Your task is to write out the full listing once more, exactly.

++++++++

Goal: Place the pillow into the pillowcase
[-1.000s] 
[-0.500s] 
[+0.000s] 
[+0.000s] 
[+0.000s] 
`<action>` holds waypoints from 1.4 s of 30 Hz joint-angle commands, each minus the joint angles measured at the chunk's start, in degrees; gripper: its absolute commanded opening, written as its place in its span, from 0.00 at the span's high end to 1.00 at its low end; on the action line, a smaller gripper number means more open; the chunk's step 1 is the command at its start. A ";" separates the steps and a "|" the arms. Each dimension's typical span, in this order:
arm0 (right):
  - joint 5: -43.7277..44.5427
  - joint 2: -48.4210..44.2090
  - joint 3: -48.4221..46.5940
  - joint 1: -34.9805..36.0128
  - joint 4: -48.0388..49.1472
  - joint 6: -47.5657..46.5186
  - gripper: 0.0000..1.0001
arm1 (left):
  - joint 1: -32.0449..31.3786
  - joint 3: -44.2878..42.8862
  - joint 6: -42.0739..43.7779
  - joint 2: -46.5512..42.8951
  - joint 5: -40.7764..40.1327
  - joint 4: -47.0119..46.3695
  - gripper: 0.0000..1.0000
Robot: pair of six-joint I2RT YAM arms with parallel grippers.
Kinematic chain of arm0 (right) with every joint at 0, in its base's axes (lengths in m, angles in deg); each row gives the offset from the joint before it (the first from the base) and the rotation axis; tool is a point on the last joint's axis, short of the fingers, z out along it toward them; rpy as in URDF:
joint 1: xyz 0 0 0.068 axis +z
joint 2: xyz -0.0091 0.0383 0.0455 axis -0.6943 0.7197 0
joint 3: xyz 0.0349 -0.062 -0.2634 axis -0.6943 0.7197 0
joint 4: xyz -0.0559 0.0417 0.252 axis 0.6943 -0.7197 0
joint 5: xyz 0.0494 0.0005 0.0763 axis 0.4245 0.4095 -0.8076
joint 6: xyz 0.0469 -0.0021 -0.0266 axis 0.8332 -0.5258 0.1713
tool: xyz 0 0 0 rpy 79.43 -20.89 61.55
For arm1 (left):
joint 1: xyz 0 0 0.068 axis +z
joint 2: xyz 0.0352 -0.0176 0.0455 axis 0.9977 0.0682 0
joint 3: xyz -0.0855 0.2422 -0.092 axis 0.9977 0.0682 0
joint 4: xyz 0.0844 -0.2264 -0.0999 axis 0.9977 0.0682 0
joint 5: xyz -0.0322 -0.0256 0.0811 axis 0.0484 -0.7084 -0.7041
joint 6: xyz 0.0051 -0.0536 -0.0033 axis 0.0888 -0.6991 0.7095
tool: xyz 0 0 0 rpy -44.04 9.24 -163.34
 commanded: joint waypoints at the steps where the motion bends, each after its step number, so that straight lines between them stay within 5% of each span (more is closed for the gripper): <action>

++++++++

Output of the exercise →
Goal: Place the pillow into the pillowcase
[-1.000s] 
[-0.500s] 
[+0.000s] 
[+0.000s] 
[+0.000s] 
`<action>` holds waypoints from 1.4 s of 30 Hz joint-angle commands, each minus the joint angles measured at the chunk's start, in degrees; gripper: its absolute commanded opening, written as its place in its span, from 0.00 at the span's high end to 1.00 at its low end; on the action line, a smaller gripper number means more open; the chunk's step 1 is the command at its start. A ";" separates the steps and a "|" the arms. Each dimension's typical span, in this order:
arm0 (right):
  - joint 5: -43.7277..44.5427
  - joint 2: -48.4210..44.2090
  - joint 3: -48.4221..46.5940
  - joint 1: -34.9805..36.0128
  - joint 4: -48.0388..49.1472
  - joint 6: -47.5657..46.5186
  - gripper: 0.0000..1.0001
arm1 (left):
  - joint 1: -32.0449..31.3786
  - joint 3: -44.2878..42.8862
  - joint 6: -42.0739..43.7779
  - joint 2: -46.5512..42.8951
  - joint 5: -40.7764..40.1327
  - joint 4: -47.0119..46.3695
  - gripper: 0.0000..1.0000
Robot: pair of six-joint I2RT YAM arms with parallel grippers.
Kinematic chain of arm0 (right) with every joint at 0, in its base's axes (lengths in m, angles in deg); each row gives the offset from the joint before it (the first from the base) and the rotation axis; tool is a point on the last joint's axis, short of the fingers, z out along it toward them; rpy as in URDF:
joint 1: xyz 0 0 0.068 axis +z
joint 2: xyz -0.0091 0.0383 0.0455 axis -0.6943 0.7197 0
joint 3: xyz 0.0349 -0.062 -0.2634 axis -0.6943 0.7197 0
joint 4: xyz -0.0559 0.0417 0.252 axis 0.6943 -0.7197 0
joint 5: xyz 0.0494 0.0005 0.0763 axis 0.4245 0.4095 -0.8076
joint 6: xyz 0.0469 -0.0021 -0.0266 axis 0.8332 -0.5258 0.1713
tool: xyz 0 0 0 rpy 79.43 -20.89 61.55
For arm1 (left):
joint 1: xyz 0 0 0.068 axis +z
joint 2: xyz 0.0352 -0.0176 0.0455 axis 0.9977 0.0682 0
joint 3: xyz -0.0855 0.2422 -0.092 axis 0.9977 0.0682 0
joint 4: xyz 0.0844 -0.2264 -0.0999 axis 0.9977 0.0682 0
joint 5: xyz -0.0322 -0.0256 0.0811 axis 0.0484 -0.7084 -0.7041
joint 6: xyz 0.0051 -0.0536 -0.0033 axis 0.0888 -0.6991 0.7095
tool: xyz 0 0 0 rpy -44.04 9.24 -163.34
 commanded: joint waypoints at the steps where the motion bends, each after its step number, so that straight lines between them stay within 5% of each span (more is closed for the gripper): <action>

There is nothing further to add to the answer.